Additionally, if we need to define the exact activities of a typical development project that can use blockchain technology, it will collect project-level data and time stamp it for tracking. The challenge lies in many development projects that are under-resourced, especially in developing countries. These projects still require manual data collection in the field, which can lead to inaccuracies, errors and fraud. With the help of blockchain, this data can be collected and reported in a secure, transparent and verifiable manner.
It will also have a negative impact on the fact that national institutions in developing countries that implement such projects often do not have a system to ensure the verification of the reported data. The laws and regulations in these countries are weak and it is difficult to hold these national institutions to account. Coupled with the distance between foreign investors and these local projects, it is difficult to maintain the same level.
Blockchain can reduce the data risk of local businesses, improve the efficiency of their reporting and influence data, and inspire the confidence of foreign donors / investors to fund such development projects.
Blockchain and MRV operations
This means that more capital flows can be pledged locally. In 2017, the International Institute for Environment and Development estimated that only 10% of the $ 60 billion in public and private climate finance went directly to the local level, in part due to perceived risks associated with it. to data. Using blockchain to improve measurement, reporting, and verification can help local businesses access more funds.

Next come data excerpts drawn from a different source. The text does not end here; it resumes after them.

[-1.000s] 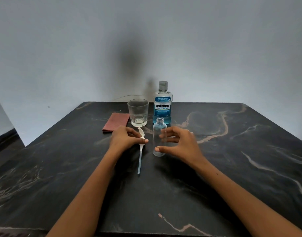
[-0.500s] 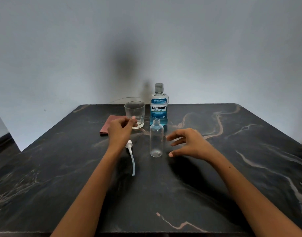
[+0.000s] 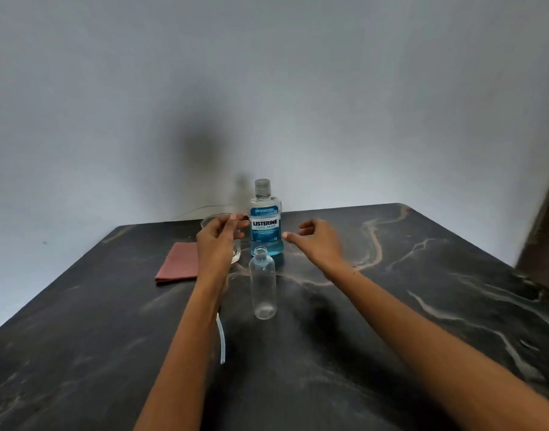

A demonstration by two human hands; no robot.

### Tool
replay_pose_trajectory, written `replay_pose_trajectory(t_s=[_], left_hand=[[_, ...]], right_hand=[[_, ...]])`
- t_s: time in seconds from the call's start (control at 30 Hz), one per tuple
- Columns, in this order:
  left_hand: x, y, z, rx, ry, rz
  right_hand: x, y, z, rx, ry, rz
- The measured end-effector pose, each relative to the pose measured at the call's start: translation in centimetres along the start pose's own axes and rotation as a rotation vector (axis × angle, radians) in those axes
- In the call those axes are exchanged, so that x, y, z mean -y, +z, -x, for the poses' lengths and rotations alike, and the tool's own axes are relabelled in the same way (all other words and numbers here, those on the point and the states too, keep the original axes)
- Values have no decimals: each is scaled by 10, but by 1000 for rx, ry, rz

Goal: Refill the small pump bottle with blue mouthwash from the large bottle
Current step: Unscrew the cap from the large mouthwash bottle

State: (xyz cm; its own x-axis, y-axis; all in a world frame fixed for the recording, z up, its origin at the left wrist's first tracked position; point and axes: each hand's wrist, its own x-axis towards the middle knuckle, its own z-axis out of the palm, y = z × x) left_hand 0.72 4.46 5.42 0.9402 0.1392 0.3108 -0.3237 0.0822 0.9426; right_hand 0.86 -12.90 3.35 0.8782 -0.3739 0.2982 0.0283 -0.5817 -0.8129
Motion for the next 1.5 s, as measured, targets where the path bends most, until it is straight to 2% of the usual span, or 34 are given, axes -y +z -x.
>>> replay_pose_trajectory(t_s=[0.27, 0.57, 0.73, 0.97, 1.2, 1.37, 1.5], left_hand=[[17, 1, -4, 17, -47, 56], [17, 0, 0, 20, -15, 18], [13, -2, 1, 14, -9, 24], [12, -5, 2, 22, 4, -13], [5, -7, 2, 0, -24, 19], [-18, 2, 17, 64, 111, -108], [-47, 13, 28, 265, 303, -254]], right_hand=[[11, 72, -22, -164, -44, 30], [19, 86, -35, -282, -76, 100], [8, 68, -27, -217, -149, 95], [-13, 7, 18, -89, -217, 97], [-25, -39, 71, -71, -256, 31], [-25, -42, 82, -119, -269, 15], [-26, -42, 84, -136, -297, 21]])
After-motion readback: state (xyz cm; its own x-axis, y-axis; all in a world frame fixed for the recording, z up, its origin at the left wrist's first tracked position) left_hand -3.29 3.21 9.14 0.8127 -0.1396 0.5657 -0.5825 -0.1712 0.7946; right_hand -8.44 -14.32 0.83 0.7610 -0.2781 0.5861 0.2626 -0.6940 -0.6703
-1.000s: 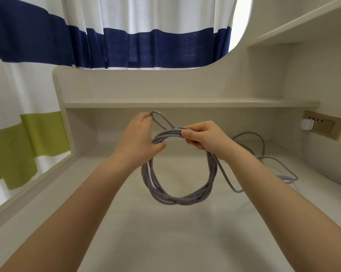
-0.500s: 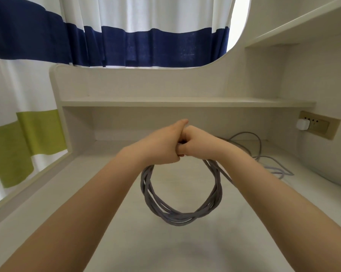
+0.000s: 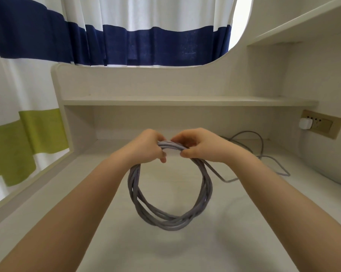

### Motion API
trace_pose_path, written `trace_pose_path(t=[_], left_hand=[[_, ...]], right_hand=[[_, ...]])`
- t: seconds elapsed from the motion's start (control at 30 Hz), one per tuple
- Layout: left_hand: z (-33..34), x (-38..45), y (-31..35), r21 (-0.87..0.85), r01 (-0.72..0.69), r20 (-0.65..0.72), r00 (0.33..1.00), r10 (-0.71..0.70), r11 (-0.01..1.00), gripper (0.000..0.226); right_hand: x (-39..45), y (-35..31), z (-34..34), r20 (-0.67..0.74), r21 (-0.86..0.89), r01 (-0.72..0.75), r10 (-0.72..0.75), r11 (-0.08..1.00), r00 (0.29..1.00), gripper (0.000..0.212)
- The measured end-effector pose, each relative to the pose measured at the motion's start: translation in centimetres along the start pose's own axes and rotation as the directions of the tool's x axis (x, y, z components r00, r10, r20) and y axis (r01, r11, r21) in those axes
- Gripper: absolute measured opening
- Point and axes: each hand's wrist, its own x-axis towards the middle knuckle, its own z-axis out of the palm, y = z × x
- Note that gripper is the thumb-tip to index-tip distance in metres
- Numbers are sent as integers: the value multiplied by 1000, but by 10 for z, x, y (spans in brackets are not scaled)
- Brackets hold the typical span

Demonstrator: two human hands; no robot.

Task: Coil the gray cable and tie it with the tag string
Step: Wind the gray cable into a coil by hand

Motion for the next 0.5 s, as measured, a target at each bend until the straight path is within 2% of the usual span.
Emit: trace_pose_path(t=[0.07, 0.2, 0.3, 0.4, 0.5], left_hand=[[-2, 0, -7, -59, 1, -29, 1000, -3, 998, 10], [-5, -2, -17, -128, 25, -70, 997, -35, 991, 15], [-4, -4, -20, -169, 22, -77, 996, -36, 985, 22], [-5, -5, -25, -246, 27, -78, 996, -47, 969, 17], [-6, -6, -28, -250, 34, -45, 998, -46, 968, 18]], right_hand=[[-4, 2, -4, -73, -193, -52, 39, 980, 997, 34], [-12, 7, -5, -183, -469, -156, 78, 869, 980, 16], [-13, 11, -3, -204, -444, -184, 101, 877, 974, 15], [-15, 16, -3, -206, -379, -194, 122, 905, 971, 15], [-16, 21, -4, -222, -360, -172, 95, 917, 970, 14]])
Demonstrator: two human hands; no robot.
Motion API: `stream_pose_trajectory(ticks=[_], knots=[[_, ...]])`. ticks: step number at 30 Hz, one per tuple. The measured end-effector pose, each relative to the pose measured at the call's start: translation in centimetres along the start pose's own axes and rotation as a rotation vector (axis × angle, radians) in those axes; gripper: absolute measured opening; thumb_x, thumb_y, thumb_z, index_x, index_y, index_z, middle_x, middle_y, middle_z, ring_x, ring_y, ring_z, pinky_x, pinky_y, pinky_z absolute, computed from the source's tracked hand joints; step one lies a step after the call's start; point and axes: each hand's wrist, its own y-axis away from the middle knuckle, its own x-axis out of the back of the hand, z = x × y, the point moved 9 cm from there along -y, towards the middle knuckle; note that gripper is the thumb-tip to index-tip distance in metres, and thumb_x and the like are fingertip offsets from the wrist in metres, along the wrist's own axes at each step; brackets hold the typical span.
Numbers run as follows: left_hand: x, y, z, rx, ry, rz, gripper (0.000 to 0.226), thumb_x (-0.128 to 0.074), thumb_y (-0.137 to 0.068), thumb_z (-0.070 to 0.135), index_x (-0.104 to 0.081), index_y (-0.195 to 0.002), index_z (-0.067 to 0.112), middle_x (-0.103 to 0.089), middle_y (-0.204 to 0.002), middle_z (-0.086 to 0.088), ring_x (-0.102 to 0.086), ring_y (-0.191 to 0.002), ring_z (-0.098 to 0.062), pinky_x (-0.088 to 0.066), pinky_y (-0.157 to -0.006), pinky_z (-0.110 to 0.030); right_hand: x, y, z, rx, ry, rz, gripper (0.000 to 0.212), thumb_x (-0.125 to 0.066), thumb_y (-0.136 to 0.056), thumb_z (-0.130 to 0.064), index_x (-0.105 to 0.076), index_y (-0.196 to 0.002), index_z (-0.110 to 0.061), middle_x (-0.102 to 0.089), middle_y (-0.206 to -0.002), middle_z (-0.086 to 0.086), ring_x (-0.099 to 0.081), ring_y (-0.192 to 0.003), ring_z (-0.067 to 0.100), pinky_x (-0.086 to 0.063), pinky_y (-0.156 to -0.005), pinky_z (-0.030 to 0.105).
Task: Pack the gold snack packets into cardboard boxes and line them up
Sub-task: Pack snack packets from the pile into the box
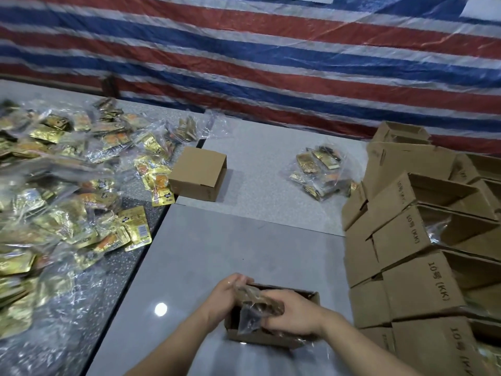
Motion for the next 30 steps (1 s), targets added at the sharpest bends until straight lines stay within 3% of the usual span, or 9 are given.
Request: stream_pose_trajectory(ticks=[6, 10, 13, 15, 18, 19, 22, 25, 30], knots=[[-0.2, -0.5, -0.7, 0.029, 0.032, -0.041, 0.025, -0.049, -0.102, 0.023, -0.067, -0.108, 0.008, -0.07, -0.105, 0.0, -0.064, -0.088, -0.003, -0.05, -0.075, -0.011, 0.2, 0.1, 3.1, -0.144, -0.023, -0.118, 0.036, -0.071, -0.074, -0.034, -0.065, -0.106, -0.05, -0.063, -0.089, -0.025, -0.055, -0.085, -0.004, -0.043, -0.08, 0.019], [-0.4, -0.7, -1.3, 0.075, 0.158, -0.053, 0.023, -0.048, -0.102, 0.021, -0.068, -0.105, 0.01, -0.071, -0.105, 0.002, -0.068, -0.088, -0.004, -0.052, -0.077, -0.016, -0.9, -0.5, 2.1, -0.135, -0.022, -0.218, 0.035, -0.071, -0.078, -0.025, -0.064, -0.106, -0.044, -0.06, -0.085, -0.026, -0.054, -0.079, -0.006, -0.042, -0.071, 0.012], [-0.5, -0.8, -1.5, 0.091, 0.23, -0.079, 0.021, -0.05, -0.101, 0.018, -0.067, -0.1, 0.006, -0.069, -0.113, 0.002, -0.067, -0.095, -0.008, -0.052, -0.081, -0.017, -1.3, -0.4, 1.4, -0.125, -0.061, -0.297, 0.033, -0.072, -0.082, -0.019, -0.063, -0.104, -0.041, -0.061, -0.089, -0.025, -0.055, -0.086, -0.004, -0.043, -0.077, 0.014], [-0.4, -0.7, -1.6, 0.084, 0.261, -0.103, 0.019, -0.051, -0.1, 0.017, -0.065, -0.095, 0.005, -0.067, -0.12, 0.002, -0.066, -0.103, -0.009, -0.05, -0.084, -0.017, -1.2, -0.4, 2.7, -0.16, -0.106, -0.309, 0.041, -0.069, -0.084, -0.008, -0.064, -0.113, -0.036, -0.063, -0.091, -0.021, -0.057, -0.086, -0.001, -0.045, -0.08, 0.018], [-0.8, -0.4, -1.7, 0.087, 0.249, -0.149, 0.019, -0.052, -0.099, 0.018, -0.066, -0.096, 0.006, -0.068, -0.12, 0.002, -0.065, -0.107, -0.009, -0.05, -0.087, -0.018, -1.7, 0.0, 5.1, -0.278, -0.145, -0.365, 0.056, -0.065, -0.084, 0.005, -0.051, -0.136, -0.009, -0.064, -0.107, -0.002, -0.058, -0.098, 0.01, -0.045, -0.094, 0.032], [-1.0, -0.3, -1.8, 0.086, 0.232, -0.149, 0.019, -0.052, -0.099, 0.019, -0.067, -0.098, 0.006, -0.069, -0.119, 0.002, -0.065, -0.108, -0.01, -0.05, -0.09, -0.019, -2.0, -0.1, 5.2, -0.283, -0.112, -0.384, 0.057, -0.065, -0.084, 0.004, -0.049, -0.137, -0.008, -0.062, -0.108, -0.003, -0.057, -0.098, 0.009, -0.046, -0.091, 0.027], [-1.1, -0.5, -1.9, 0.057, 0.207, -0.104, 0.021, -0.054, -0.099, 0.02, -0.069, -0.103, 0.006, -0.071, -0.115, -0.002, -0.065, -0.11, -0.016, -0.049, -0.099, -0.028, -2.7, -1.3, 4.8, -0.261, 0.155, -0.39, 0.054, -0.065, -0.08, -0.016, -0.048, -0.131, -0.01, -0.059, -0.105, -0.002, -0.057, -0.091, 0.01, -0.049, -0.076, 0.02], [-1.1, -0.5, -1.7, 0.028, 0.177, -0.062, 0.022, -0.053, -0.1, 0.02, -0.07, -0.105, 0.007, -0.073, -0.109, -0.001, -0.067, -0.102, -0.012, -0.053, -0.091, -0.024, -2.3, -3.0, 6.5, -0.32, 0.585, -0.276, 0.057, -0.062, -0.086, -0.047, -0.047, -0.132, -0.016, -0.06, -0.128, 0.006, -0.058, -0.116, 0.027, -0.047, -0.097, 0.035], [-0.7, -0.3, -1.9, -0.017, 0.107, 0.008, 0.023, -0.054, -0.099, 0.025, -0.073, -0.1, 0.015, -0.075, -0.101, 0.0, -0.068, -0.094, -0.009, -0.053, -0.082, -0.02, -4.3, -5.2, 8.9, -0.414, 1.022, -0.275, 0.057, -0.045, -0.101, -0.021, -0.024, -0.151, -0.006, -0.046, -0.146, 0.018, -0.049, -0.13, 0.037, -0.043, -0.102, 0.047]])
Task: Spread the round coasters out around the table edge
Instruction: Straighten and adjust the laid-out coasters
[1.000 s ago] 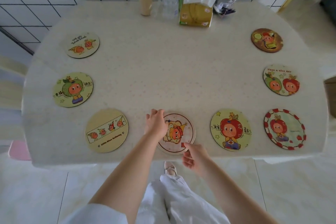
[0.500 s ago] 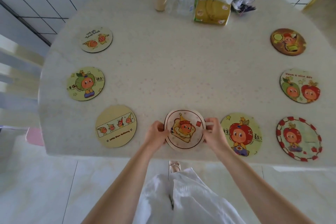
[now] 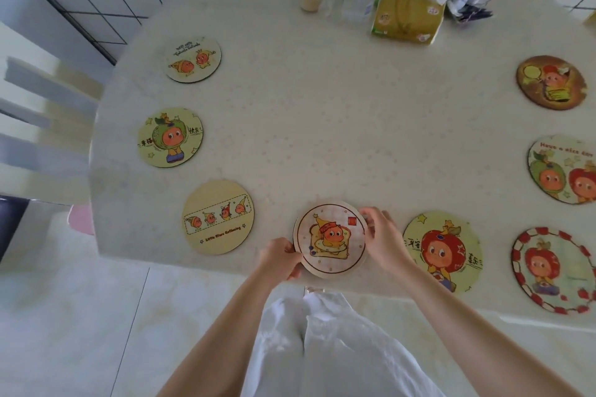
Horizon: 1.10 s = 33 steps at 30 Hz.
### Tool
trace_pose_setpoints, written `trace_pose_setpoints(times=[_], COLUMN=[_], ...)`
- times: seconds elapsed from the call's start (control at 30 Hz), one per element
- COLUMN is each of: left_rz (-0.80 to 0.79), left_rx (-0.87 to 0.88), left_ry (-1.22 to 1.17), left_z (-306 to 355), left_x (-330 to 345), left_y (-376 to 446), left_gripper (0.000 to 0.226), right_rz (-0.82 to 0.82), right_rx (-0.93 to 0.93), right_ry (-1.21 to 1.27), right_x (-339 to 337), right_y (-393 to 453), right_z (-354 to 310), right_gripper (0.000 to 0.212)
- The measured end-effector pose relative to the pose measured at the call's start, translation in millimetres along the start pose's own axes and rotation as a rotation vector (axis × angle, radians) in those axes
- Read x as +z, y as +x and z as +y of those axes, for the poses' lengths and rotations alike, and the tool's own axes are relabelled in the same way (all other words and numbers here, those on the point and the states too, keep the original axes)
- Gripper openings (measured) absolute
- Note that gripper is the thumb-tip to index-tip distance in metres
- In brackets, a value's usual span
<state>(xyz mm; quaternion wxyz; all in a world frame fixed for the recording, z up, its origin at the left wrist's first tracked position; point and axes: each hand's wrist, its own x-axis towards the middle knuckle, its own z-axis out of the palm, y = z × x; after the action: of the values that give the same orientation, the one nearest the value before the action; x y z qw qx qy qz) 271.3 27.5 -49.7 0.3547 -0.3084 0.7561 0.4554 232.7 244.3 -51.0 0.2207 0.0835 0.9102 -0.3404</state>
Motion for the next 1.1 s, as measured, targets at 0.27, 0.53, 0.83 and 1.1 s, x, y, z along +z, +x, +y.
trace_pose_setpoints(times=[0.27, 0.53, 0.83, 1.1], left_rz=[0.289, 0.632, 0.371, 0.187], left_rx=[0.028, -0.094, -0.212, -0.064], left_ry=[0.048, -0.22, -0.704, -0.655], left_z=[-20.8, -55.5, -65.9, -65.7], left_x=[-51.7, -130.2, -169.7, -213.9], left_y=[-2.2, 10.7, 27.4, 45.4], left_gripper=[0.017, 0.021, 0.016, 0.016], right_rz=[-0.097, -0.293, -0.089, 0.045], right_rx=[-0.249, -0.218, 0.074, 0.294], right_ry=[-0.111, -0.049, 0.072, 0.22], right_x=[15.3, 79.7, 134.6, 154.3], right_y=[20.6, 42.0, 42.0, 24.4], right_z=[-67.8, -169.8, -205.8, -208.9], right_gripper=[0.032, 0.034, 0.028, 0.024])
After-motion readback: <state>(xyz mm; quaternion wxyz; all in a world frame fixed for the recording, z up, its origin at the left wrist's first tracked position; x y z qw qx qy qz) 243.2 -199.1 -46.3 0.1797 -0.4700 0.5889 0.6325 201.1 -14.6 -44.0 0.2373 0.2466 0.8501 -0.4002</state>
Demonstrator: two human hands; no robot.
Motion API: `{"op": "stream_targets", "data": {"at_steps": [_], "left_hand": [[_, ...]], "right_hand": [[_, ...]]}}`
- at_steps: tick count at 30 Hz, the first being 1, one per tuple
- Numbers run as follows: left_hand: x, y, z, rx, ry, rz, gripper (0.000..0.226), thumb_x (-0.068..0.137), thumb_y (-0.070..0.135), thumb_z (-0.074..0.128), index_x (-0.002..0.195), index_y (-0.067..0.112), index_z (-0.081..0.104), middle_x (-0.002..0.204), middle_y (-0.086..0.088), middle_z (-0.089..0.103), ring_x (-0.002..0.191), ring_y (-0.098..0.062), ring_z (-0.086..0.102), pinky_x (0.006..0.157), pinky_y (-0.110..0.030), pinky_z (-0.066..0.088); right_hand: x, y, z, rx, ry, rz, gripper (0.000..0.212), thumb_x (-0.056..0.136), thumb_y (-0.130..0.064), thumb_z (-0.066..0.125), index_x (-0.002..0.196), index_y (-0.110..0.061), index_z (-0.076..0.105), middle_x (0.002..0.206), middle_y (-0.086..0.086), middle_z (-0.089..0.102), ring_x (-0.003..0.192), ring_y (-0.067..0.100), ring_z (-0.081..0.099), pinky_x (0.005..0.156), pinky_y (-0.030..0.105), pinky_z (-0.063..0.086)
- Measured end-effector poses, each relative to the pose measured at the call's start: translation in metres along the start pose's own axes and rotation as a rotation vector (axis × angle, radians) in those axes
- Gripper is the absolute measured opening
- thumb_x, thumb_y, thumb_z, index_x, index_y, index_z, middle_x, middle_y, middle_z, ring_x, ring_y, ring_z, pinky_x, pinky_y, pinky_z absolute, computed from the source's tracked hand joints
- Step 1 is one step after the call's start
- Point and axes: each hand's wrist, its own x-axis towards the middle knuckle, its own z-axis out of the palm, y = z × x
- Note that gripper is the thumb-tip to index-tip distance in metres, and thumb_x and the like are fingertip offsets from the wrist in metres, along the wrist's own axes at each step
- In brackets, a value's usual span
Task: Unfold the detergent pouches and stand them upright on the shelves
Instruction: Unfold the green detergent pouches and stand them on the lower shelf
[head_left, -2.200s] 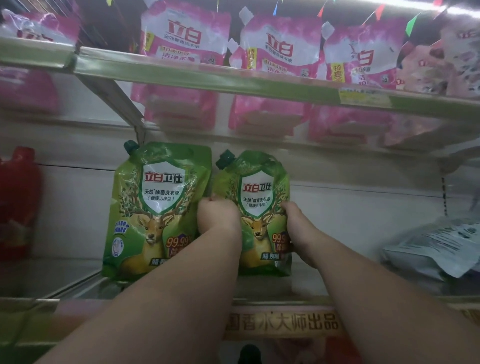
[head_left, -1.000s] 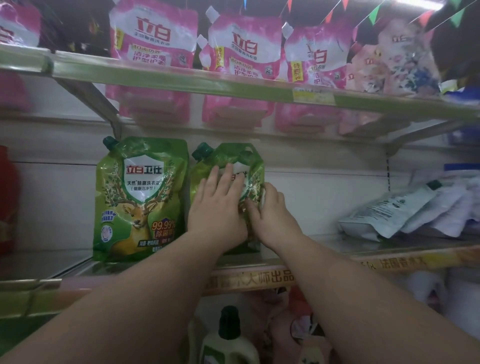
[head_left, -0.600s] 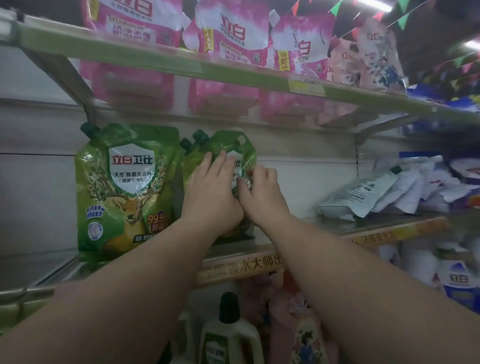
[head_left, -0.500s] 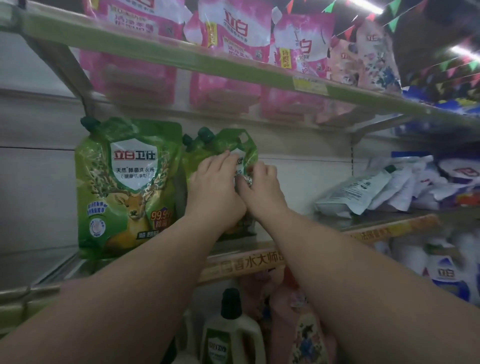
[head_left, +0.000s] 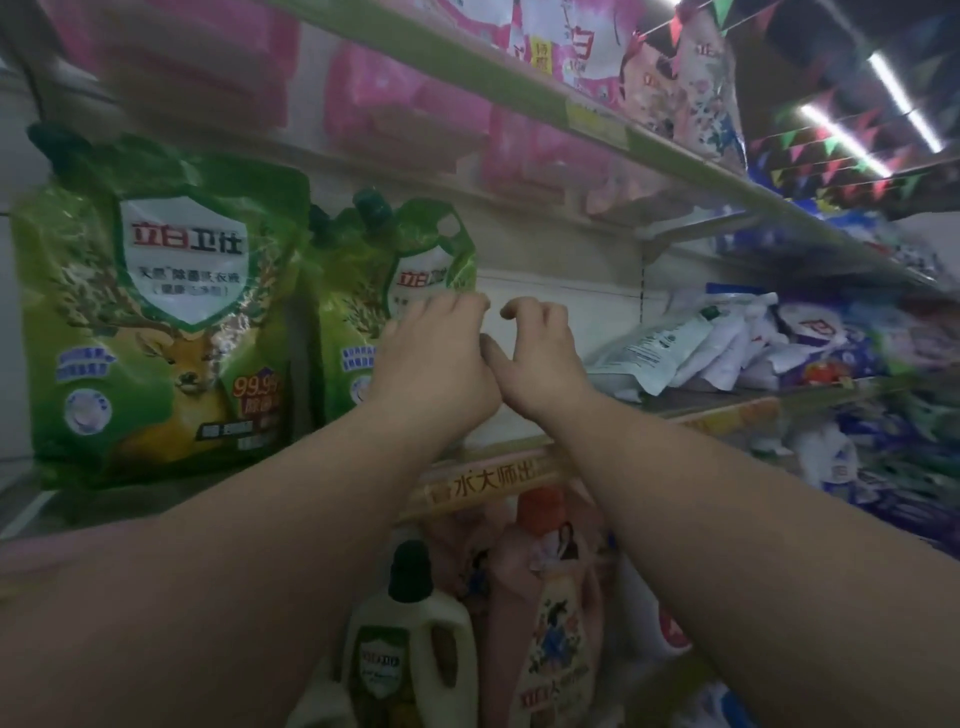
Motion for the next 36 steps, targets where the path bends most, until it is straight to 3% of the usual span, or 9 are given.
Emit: {"op": "stream_targets", "data": {"at_steps": [7,12,19,26,31,36], "left_hand": [[0.001,0.057,0.035,-0.072,-0.093,0.016,0.08,0.091,0.017,0.054,0.163,0.026,0.021,0.158,0.0,0.041,0.136,-0.027,0.046,0.105,-0.044,0.04],[0.013,0.081,0.063,-0.048,-0.078,-0.013,0.078,0.095,0.023,0.053,0.165,0.022,0.017,0.159,-0.002,0.041,0.136,-0.028,0.047,0.107,-0.045,0.044],[0.02,0.111,0.104,-0.039,-0.119,-0.093,0.08,0.099,0.034,0.057,0.165,0.021,0.015,0.168,0.001,0.03,0.15,-0.023,0.034,0.118,-0.045,0.036],[0.046,0.157,0.144,0.013,-0.084,-0.036,0.078,0.098,0.028,0.054,0.166,0.02,0.016,0.17,0.004,0.025,0.154,-0.017,0.029,0.119,-0.037,0.03],[0.067,0.18,0.184,-0.008,-0.112,-0.083,0.077,0.099,0.029,0.052,0.166,0.021,0.014,0.171,0.004,0.022,0.155,-0.016,0.026,0.119,-0.038,0.031],[0.091,0.199,0.213,-0.007,-0.173,-0.082,0.082,0.1,0.034,0.054,0.167,0.022,0.009,0.174,0.004,0.014,0.158,-0.015,0.018,0.123,-0.037,0.025]], "right_hand": [[0.003,0.059,-0.022,-0.014,-0.004,-0.031,0.047,0.101,-0.048,0.058,0.139,-0.023,0.046,0.139,0.006,0.037,0.123,0.03,0.05,0.092,0.041,0.043],[0.013,0.095,-0.04,0.002,0.016,-0.054,0.046,0.101,-0.047,0.058,0.138,-0.023,0.047,0.142,0.003,0.04,0.124,0.028,0.054,0.096,0.042,0.046],[0.023,0.14,-0.056,0.024,0.039,-0.049,0.057,0.097,-0.052,0.059,0.144,-0.023,0.044,0.151,-0.001,0.039,0.128,0.022,0.054,0.1,0.043,0.048],[0.038,0.199,-0.069,0.01,-0.017,-0.099,0.061,0.103,-0.049,0.054,0.152,-0.018,0.037,0.16,0.0,0.036,0.138,0.024,0.049,0.106,0.042,0.042],[0.059,0.241,-0.077,-0.045,0.049,-0.086,0.068,0.099,-0.052,0.056,0.153,-0.016,0.037,0.16,0.001,0.037,0.14,0.024,0.047,0.106,0.041,0.042],[0.08,0.279,-0.08,0.002,0.048,-0.113,0.061,0.101,-0.048,0.055,0.15,-0.016,0.041,0.157,0.0,0.041,0.14,0.022,0.046,0.107,0.041,0.041]]}}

With the help of blockchain, local businesses can report verifiable performance in their assessment, reporting and verification processes, allowing local development agencies to leverage more funds. The Amazon region of Brazil is one example. The Rainforest Project uses blockchain and the Internet of Things to record and transmit environmental impact data from electricity meters, robotic devices, and emission monitors. The remote sensing satellite independently inspects the status of the patch and, in accordance with the smart blockchain contract, rewards farmers who maintain their rainforest patch. Outcome data can be verified, middlemen can be excluded, and the transfer of incentives can reduce management costs and withdrawals.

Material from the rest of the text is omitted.